Studio album by Marco Antonio Solís and Los Bukis
- Released: July 1, 1993
- Recorded: February – June 1993
- Genre: Grupero
- Length: 37:08
- Label: Fonovisa

Marco Antonio Solís and Los Bukis chronology
| Quiéreme (1992) | Inalcanzable (1993) | Por Amor a Mi Pueblo (1995) |

Singles from Inalcanzable
- "Acepto Mi Derrota" Released: May 24, 1993; "Morenita" Released: Sept 13, 1993; "Tu Ingratitud" Released: Nov 22, 1993; "Y Yo Sin Ti" Released: January 31, 1994; "A Aquella" Released: March 28, 1994; "Encadenada a Mi" Released: May 30, 1994; "Inalcanzable" Released: July 25, 1994;

= Inalcanzable (album) =

Inalcanzable (Eng.: "Unreachable") is the fifteenth studio album released by Los Bukis on July 1, 1993. The album was certified gold in the United States by the RIAA and was nominated for Pop Album of the Year at the 6th Lo Nuestro Awards.
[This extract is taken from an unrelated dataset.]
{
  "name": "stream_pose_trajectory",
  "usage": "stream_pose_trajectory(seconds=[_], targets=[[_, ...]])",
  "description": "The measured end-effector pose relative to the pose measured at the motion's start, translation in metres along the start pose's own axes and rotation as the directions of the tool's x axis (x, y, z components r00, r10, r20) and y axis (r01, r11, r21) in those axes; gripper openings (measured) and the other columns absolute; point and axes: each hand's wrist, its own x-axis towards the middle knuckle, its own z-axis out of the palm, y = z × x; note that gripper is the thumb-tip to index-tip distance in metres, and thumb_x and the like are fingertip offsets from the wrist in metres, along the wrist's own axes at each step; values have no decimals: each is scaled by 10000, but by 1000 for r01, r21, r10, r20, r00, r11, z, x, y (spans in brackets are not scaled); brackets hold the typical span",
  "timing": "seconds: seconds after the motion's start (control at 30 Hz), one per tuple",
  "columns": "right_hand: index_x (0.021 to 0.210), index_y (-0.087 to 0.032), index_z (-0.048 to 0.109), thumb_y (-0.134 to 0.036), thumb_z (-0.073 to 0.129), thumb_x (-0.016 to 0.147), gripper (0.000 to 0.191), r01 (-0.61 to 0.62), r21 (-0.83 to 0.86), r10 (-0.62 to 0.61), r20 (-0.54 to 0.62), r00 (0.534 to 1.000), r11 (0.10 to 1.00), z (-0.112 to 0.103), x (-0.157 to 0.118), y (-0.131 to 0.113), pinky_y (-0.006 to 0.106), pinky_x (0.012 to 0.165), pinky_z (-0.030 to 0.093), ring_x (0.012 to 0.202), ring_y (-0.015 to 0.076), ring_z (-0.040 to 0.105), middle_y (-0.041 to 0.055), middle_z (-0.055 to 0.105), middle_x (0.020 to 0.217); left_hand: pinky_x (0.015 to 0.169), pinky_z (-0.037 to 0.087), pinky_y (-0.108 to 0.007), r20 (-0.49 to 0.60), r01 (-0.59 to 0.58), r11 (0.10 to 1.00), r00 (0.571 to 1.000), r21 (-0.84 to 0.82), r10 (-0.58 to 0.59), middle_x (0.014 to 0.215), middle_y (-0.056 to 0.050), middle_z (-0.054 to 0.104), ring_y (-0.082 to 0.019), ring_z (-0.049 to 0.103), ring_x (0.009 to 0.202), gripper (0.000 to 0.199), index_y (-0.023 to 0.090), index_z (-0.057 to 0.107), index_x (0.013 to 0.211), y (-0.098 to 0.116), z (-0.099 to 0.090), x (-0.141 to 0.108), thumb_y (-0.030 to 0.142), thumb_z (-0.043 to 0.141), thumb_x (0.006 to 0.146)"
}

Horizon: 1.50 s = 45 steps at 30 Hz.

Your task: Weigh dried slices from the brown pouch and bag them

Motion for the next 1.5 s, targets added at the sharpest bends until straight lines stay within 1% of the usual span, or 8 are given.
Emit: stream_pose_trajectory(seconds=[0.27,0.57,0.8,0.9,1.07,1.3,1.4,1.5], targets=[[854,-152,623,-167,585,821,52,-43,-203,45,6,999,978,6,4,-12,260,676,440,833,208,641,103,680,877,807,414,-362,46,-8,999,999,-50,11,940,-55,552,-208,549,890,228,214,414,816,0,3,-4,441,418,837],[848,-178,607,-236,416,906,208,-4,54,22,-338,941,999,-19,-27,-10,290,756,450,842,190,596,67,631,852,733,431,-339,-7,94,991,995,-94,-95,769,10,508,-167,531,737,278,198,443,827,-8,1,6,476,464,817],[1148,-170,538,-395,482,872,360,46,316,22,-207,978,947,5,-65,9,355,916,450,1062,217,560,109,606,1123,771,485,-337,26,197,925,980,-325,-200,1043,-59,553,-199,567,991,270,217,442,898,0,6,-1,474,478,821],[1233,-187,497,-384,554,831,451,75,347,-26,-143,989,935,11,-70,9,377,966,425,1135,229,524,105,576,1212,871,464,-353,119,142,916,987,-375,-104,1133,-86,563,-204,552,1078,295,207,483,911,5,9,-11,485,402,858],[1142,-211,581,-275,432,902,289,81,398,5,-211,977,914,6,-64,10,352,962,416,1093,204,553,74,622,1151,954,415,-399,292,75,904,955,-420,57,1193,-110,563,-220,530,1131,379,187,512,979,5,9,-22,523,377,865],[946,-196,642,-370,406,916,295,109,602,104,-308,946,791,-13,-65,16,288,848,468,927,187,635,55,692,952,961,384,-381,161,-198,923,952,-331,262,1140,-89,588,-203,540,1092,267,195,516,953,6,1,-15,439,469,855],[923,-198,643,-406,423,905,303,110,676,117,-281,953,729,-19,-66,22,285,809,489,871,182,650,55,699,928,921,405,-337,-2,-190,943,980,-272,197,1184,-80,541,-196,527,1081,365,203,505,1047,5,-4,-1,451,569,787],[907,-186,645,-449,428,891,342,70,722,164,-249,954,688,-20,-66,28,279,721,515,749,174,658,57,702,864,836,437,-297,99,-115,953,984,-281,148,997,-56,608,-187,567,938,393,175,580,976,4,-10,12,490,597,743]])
At the time of its release, the album generated controversy due to the cover showing Marco Antonio Solís' name along with Los Bukis, instead of only Los Bukis' logo

==Track listing==

All songs written and composed by Marco Antonio Solís

| No. | Title | Length |
|---|---|---|
| 1. | "Acepto Mi Derrota" | 4:10 |
| 2. | "Tiempo Para Ti" | 3:15 |
| 3. | "Inalcanzable" | 4:35 |
| 4. | "Morenita" | 2:44 |
| 5. | "A Aquella" | 3:34 |
| 6. | "Te Olvidé" | 4:53 |
| 7. | "Tú Ingratitud" | 3:33 |
| 8. | "Y Yo Sin Ti" | 3:43 |
| 9. | "Encadenada a Mi" | 3:51 |
| 10. | "Contra Viento y Marea" | 2:57 |

==Chart performance==

| Chart (1993) | Peak position |
|---|---|
| US Billboard Top Latin Albums | 3 |
| US Billboard Latin Pop Albums | 2 |

==Sales and certifications==

| Region | Certification | Certified units/sales |
| Mexico | — | 1,000,000 |
| United States (RIAA) | Gold | 500,000^{^} |
^{^} Shipments figures based on certification alone.